3. Incident Retros Are Educational
When we find a security issue (whether caught in review or post-deploy):

  • We do a blameless retro focused on learning
  • We document: What happened? What controls failed? How do we prevent it?
  • We update our review checklists and training materials
  • We share learnings in engineering all-hands

The data: Since implementing this, our security issues caught in code review went up 3x (good!), while post-deploy security bugs dropped 60% (also good!).

Addressing David’s Specific Questions

Let me answer your questions from the organizational design perspective:

1. Where do you draw the ownership line?

Use the framework above, but customize it to your context. Document it clearly. Make it accessible. Update it as you learn.

We maintain a public wiki page called “Security Responsibilities Map” that every new engineer reviews during onboarding.

2. How do you prevent developer security skills from atrophying?

Make security part of the job, not a separate thing:

  • Code reviews include security dimension
  • Design reviews include threat modeling
  • Incidents include security retrospectives
  • Promotions include security competency

3. What happens at the interface?

This is where security teams and developers historically clash.

Our solution: Collaboration rituals

  • Security design reviews for high-risk features (platform + dev + security champion)
  • Monthly “security office hours” where devs can ask questions
  • Shared on-call rotation for security incidents
  • Joint retrospectives when issues occur

4. Is “security literacy” enough?

Maya’s framework is perfect: Awareness < Literacy < Expertise.

We need:

  • Every developer to have security literacy (recognize issues, know when to escalate)
  • Senior+ engineers to have security expertise in their domain
  • Platform/security teams to have deep security expertise across domains

The Future I Want to See

I love what Maya said about “lower the floor and raise the ceiling.”

Platform teams should:

  • Make the secure path the easy path (lower the floor)
  • Provide clear escalation for complex scenarios (prevent blockers)
  • Educate rather than just enforce (raise the ceiling)

Developer teams should:

  • Own application security in their domain (clear accountability)
  • Maintain security fundamentals as core skills (through practice and training)
  • Collaborate with platform on boundary cases (partnership not antagonism)

Together:

  • Co-create the shared responsibility model
  • Update it based on incidents and learnings
  • Measure effectiveness (not just compliance)

What We Actually Measure

We track:

  • Leading indicators: Security issues found in review, threat modeling coverage, security training completion
  • Lagging indicators: Vulnerabilities in production, time to remediate, repeat issues
  • Culture indicators: Developer confidence in security practices (we survey quarterly)
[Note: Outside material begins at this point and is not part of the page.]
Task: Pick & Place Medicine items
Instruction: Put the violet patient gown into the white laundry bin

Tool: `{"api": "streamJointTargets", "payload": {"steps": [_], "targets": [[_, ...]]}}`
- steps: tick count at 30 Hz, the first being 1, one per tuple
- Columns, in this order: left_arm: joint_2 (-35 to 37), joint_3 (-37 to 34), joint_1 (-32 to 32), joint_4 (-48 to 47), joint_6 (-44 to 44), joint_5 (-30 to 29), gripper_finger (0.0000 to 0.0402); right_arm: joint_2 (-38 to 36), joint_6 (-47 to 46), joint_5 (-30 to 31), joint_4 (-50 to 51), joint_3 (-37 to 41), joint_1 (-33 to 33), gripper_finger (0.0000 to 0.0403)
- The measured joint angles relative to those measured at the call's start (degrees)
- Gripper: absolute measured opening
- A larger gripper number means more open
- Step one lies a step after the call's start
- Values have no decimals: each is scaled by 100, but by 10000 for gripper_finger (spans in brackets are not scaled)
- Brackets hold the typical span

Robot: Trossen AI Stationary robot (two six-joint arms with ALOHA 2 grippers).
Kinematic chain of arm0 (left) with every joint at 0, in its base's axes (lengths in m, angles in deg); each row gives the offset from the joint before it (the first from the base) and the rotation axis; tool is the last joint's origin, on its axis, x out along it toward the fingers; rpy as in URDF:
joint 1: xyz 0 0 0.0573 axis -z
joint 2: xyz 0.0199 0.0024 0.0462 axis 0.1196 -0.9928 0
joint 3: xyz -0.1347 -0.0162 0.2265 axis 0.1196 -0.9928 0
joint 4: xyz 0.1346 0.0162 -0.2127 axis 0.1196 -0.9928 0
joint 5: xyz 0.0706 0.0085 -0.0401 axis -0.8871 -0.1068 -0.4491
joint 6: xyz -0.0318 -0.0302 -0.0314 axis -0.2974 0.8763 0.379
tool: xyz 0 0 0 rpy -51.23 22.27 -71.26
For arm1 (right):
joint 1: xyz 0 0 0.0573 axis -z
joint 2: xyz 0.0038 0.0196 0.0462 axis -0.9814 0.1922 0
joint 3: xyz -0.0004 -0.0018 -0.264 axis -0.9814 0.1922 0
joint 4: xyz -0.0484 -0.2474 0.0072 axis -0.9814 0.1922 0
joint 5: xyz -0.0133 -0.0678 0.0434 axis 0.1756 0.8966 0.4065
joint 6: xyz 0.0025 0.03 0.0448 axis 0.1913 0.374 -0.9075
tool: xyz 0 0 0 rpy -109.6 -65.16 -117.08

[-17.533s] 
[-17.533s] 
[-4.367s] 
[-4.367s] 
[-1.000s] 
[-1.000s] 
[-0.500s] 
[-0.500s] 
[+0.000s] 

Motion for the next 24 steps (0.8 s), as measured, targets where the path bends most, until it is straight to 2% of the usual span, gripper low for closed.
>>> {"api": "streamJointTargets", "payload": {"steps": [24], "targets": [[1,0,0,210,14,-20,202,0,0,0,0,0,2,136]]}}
The goal isn’t zero vulnerabilities (unrealistic). It’s continuous improvement in our security posture AND our security culture.

David, to your original question: Yes, platform teams are owning more security infrastructure in 2026. But that should amplify developer security skills, not replace them.

Platform-provided security is a foundation. Developer security knowledge is how you build safely on that foundation.

What are others measuring to ensure security responsibility is clear and effective?